Schwarz/Pahlke, AO § 149 Ab... / 1.4 Erfüllung
 

Rz. 8

Der Erklärungspflichtige hat die Erklärungspflicht stets zu erfüllen. Ihm steht hier insbesondere kein Abgabeverweigerungsrecht zu. Besteht allerdings die Gefahr, dass der Stpfl. sich durch die Abgabe der Steuererklärung einem Verfahren wegen einer Steuerstraftat oder Steuerordnungswidrigkeit aussetzt, darf die Abgabe der Steuererklärung nicht mit Zwangsmitteln durchgesetzt werden.

 

Rz. 9

Die Erfüllung der Steuererklärungspflicht ist gem. § 328 AO grds. mit Zwangsmitteln erzwingbar. Die Finanzbehörde ist allerdings zur Anwendung von Zwangsmitteln nicht verpflichtet, sondern kann die Steuerfestsetzung auch aufgrund einer Schätzung der Besteuerungsgrundlagen nach § 162 AO vornehmen. Einer vorherigen Erinnerung an die Erklärungspflicht bedarf es nicht. In der Praxis erfolgen gleichwohl regelmäßig Mahnungen, wenn der Abgabepflicht nicht rechtzeitig nachgekommen wird.

 

Rz. 10

Die Steuererklärungspflicht hat der Erklärungspflichtige nicht persönlich zu erfüllen. Er kann sich grundsätzlich nach § 80 AO eines Bevollmächtigten als Erfüllungsgehilfen bedienen. Hierdurch wird aber seine Rechtsstellung als Pflichtenträger nicht berührt. Der Erklärungspflichtige übernimmt zusätzlich die Pflicht zur sachgemäßen Auswahl und Überwachung des Erfüllungsgehilfen. Darüber hinaus hat der Erklärungspflichtige sich schuldhaftes Verhalten des Erfüllungsgehilfen wie eigenes Verschulden zurechnen zu lassen. Dies gilt nicht nur nach § 152 Abs. 1 S. 2 AO für die Nichtabgabe oder verspätete Abgabe der Erklärung, sondern für das Besteuerungsverfahren auch hinsichtlich des wahrheitsgemäßen Inhalts.

 

Rz. 11

Der Erklärungspflichtige hat seine Verpflichtung zur Abgabe einer bestimmten Steuererklärung vollständig erfüllt, wenn er der Finanzbehörde die gesetzlich vorgeschriebene formalisierte Auskunft über den Besteuerungstatbestand und seine Bemessungsgrundlage fristgemäß erteilt, sodass diese die Steuer festsetzen bzw. die Besteuerungsgrundlagen feststellen kann. Maßgeblich ist der Eingang der Erklärung bei der zuständigen Finanzbehörde. Der Erklärungspflichtige trägt hierbei das Übermittlungsrisiko.

 

Rz. 12

§ 150 Abs. 1 AO gibt drei Übermittlungsformen für Steuererklärungen vor. Die Steuererklärung ist demnach auf amtlich vorgeschriebenem Formular als schriftliche Steuererklärung körperlich der Finanzbehörde übermittelt, z. B. auf dem Postweg.

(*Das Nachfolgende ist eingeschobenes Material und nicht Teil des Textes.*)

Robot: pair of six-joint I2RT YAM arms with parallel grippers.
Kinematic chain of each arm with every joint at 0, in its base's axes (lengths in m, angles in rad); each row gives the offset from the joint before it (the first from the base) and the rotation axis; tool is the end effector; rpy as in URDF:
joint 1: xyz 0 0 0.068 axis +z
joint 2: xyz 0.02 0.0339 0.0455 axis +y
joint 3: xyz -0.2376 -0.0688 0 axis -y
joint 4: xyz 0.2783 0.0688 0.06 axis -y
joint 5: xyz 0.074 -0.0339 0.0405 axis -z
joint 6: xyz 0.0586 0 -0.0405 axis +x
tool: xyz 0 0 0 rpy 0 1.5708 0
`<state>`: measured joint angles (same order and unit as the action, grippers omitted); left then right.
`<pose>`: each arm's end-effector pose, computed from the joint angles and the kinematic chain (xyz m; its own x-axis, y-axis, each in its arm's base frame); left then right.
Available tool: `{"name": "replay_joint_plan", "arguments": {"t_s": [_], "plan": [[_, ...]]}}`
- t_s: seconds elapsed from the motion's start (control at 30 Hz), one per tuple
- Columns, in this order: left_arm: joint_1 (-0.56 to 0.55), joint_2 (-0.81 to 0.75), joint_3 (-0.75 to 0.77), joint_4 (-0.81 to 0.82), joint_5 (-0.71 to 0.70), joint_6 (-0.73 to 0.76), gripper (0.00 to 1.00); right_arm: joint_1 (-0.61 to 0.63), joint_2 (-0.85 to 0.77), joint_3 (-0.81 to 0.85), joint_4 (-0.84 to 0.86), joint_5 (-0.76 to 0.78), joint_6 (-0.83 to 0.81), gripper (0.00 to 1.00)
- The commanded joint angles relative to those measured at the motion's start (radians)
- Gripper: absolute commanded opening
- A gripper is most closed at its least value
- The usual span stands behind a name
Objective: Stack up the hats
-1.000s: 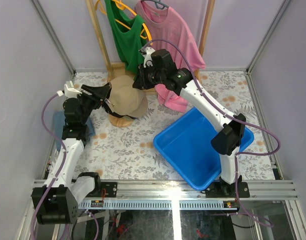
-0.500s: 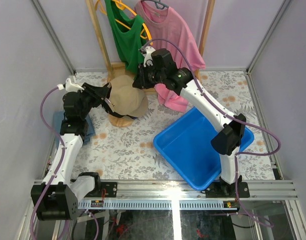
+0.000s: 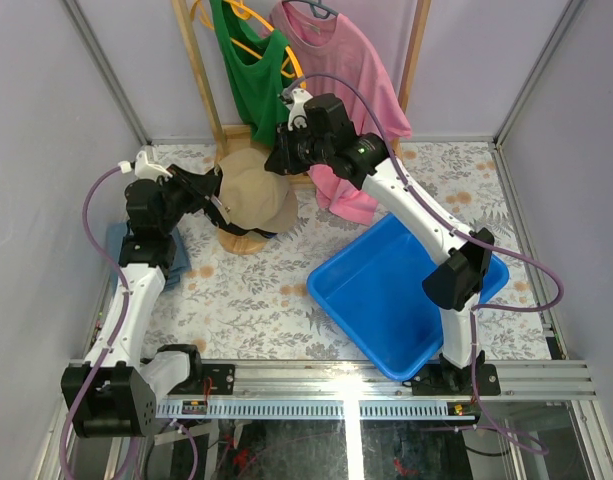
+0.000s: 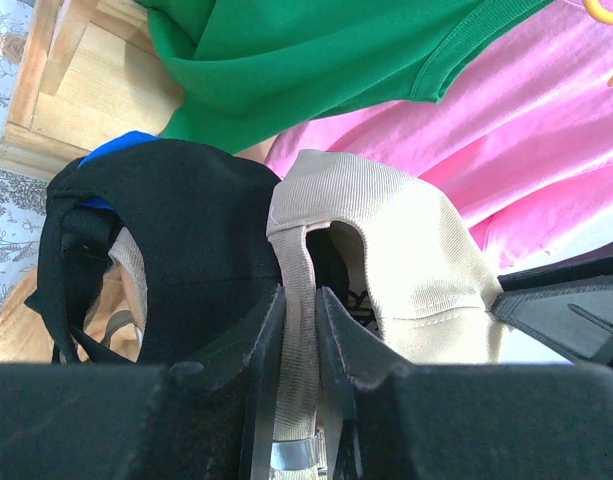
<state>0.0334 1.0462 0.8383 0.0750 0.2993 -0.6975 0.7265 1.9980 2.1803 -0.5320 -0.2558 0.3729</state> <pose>0.3149 -0.0068 0.3032 -0.2686 -0.6231 -0.7346 0.1144 0.7366 -0.6666 0.3669 0.3459 0.3944 -0.5374 -0.0060 -0.8433 -0.6706 0.6093 0.4230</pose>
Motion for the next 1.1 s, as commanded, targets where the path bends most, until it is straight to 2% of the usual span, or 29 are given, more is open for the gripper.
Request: {"name": "replay_joint_plan", "arguments": {"t_s": [0.0, 0.13, 0.47, 1.07], "plan": [[-0.004, -0.003, 0.040, -0.008, -0.010, 0.031, 0.15, 0.011, -0.045, 0.060, 0.041, -0.024, -0.019, 0.20], [-0.004, -0.002, 0.044, -0.005, -0.032, 0.030, 0.07, 0.011, -0.040, 0.066, 0.034, -0.011, -0.030, 0.20], [-0.002, -0.012, 0.040, -0.016, -0.143, 0.023, 0.00, 0.006, 0.004, 0.131, 0.004, 0.041, -0.069, 0.20], [-0.004, -0.033, 0.024, -0.084, -0.270, 0.032, 0.00, -0.002, 0.106, 0.169, 0.039, 0.005, -0.050, 0.20]]}}
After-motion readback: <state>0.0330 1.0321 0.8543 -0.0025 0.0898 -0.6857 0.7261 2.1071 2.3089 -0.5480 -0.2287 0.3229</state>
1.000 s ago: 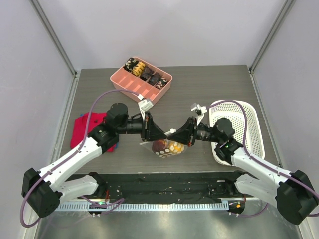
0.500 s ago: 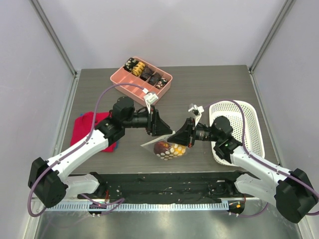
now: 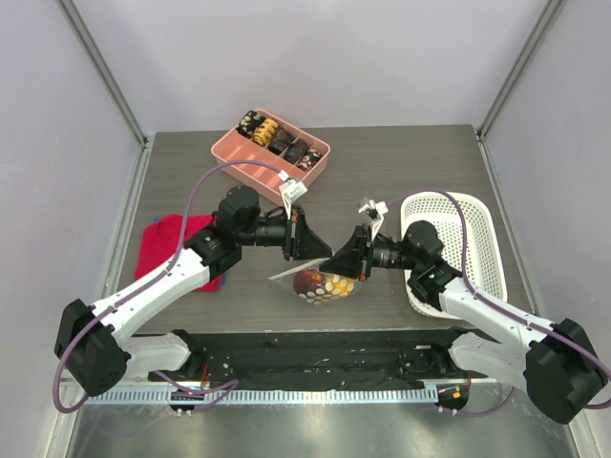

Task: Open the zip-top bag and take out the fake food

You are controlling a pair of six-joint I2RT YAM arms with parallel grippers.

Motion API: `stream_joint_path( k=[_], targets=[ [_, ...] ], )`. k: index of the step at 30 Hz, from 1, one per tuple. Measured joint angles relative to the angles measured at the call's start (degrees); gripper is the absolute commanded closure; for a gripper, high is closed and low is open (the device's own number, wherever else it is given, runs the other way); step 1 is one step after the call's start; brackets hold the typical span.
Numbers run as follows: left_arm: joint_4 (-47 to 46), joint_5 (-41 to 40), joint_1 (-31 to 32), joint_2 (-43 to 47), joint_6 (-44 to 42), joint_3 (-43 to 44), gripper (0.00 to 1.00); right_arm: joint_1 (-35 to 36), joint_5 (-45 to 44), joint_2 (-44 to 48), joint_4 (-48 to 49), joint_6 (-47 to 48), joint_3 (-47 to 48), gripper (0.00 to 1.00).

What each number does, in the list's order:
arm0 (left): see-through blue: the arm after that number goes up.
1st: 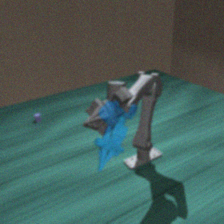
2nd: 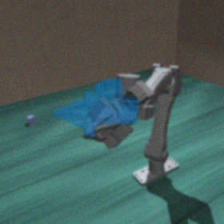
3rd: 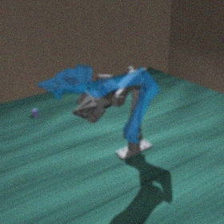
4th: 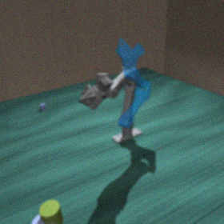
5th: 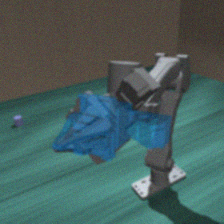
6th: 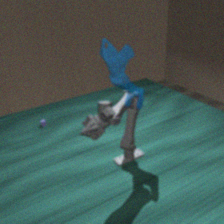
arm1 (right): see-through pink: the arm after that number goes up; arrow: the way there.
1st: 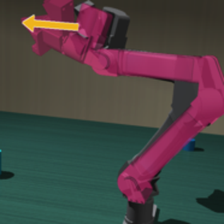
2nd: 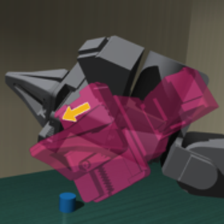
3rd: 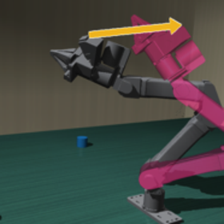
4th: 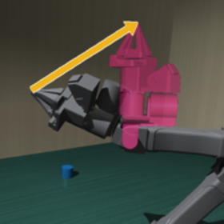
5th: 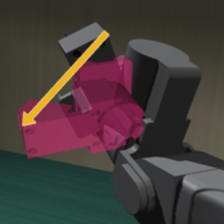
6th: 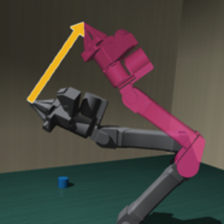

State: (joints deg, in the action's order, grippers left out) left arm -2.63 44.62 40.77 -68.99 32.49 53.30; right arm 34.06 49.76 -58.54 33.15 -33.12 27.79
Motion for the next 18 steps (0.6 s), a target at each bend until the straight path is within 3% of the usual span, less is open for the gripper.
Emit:
stream_joint_path(
  k=[18],
  targets=[
    [14.29, -12.87, 0.13, 12.00, -4.00, -5.31, 1.00, -0.83, -10.08, 2.08, -4.15, -1.86, 0.26, 0.99]
  ],
)
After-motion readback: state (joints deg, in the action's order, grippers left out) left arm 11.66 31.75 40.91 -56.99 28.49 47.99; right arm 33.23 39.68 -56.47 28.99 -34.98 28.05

Dies gilt indes dann nicht, wenn eine elektronische Übermittlung vorgeschrieben ist oder eine solche Art der Übermittlung freiwillig erfolgt. Zudem kann im Einzelfall auch die mündliche oder konkludente Abgabe zugelassen sein. Ausnahmsweise kann bei Vorliegen bestimmter Voraussetzungen die Steuererklärung auch unmittelbar bei der Finanzbehörde mündlich erklärt werden.

 

Rz. 13

Die Angaben in der Steuererklärung sind vollständig und wahrheitsgemäß zu machen. Die Verletzung des Vollständigkeitsgebots und der Wahrheitspflicht löst zwar steuerrechtlich und straf- bzw. bußgeldrechtliche Rechtsfolgen aus (Rz. 25), hat aber nicht zur Folge, dass die Steuererklärungspflicht als nicht erfüllt anzusehen ist. Wenn allerdings eine gravierende Unvollständigkeit bewirkt, dass aufgrund der Erklärung ein Besteuerungsverfahren gar nicht durchgeführt werden kann, kann dies als "Nichtabgabe" gewertet werden und die hieran anknüpfenden Rechtsfolgen (Rz. 18) auslösen.